> **WHAT IS REQUIRED**: Reproduce verbatim only the line that holds "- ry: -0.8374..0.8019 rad" and the lines that follow it to the end of the listing.

> **STORED DATA**:
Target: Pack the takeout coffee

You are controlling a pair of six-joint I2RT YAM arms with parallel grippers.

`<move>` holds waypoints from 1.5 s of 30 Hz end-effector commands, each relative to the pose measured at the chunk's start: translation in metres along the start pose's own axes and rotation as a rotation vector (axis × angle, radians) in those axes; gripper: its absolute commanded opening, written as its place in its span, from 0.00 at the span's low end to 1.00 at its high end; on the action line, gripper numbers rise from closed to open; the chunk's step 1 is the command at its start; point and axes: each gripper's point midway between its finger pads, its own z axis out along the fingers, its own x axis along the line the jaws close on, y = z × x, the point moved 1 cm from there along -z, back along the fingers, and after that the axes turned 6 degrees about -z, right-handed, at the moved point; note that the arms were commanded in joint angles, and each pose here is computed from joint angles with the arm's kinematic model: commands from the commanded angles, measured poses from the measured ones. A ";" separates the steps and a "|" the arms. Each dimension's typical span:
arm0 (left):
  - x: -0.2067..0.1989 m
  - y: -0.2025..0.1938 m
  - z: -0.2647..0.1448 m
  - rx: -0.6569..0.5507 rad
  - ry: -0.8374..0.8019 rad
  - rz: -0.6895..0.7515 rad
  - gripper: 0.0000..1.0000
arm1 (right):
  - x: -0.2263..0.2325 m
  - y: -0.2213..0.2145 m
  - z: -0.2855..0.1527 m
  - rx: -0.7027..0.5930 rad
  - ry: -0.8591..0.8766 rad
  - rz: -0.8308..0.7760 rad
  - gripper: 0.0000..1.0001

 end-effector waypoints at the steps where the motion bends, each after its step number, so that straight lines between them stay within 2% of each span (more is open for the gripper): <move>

> **SOLUTION FOR THIS PROBLEM**:
  - ry: -0.8374..0.8019 rad
  - rz: -0.6895..0.7515 rad
  - gripper: 0.0000..1.0000
arm1 (right):
  - x: -0.2263..0.2325 m
  - y: -0.2213..0.2145 m
  - z: -0.2855..0.1527 m
  - rx: -0.7027..0.5930 rad
  - ry: -0.8591..0.8766 rad
  - rz: -0.8308..0.7760 rad
  - gripper: 0.0000..1.0001

 end-effector waypoints at the steps where the motion bends, each after its step number, so that straight lines between them stay within 2% of each span (more is open for the gripper): <move>

The exercise output is complete.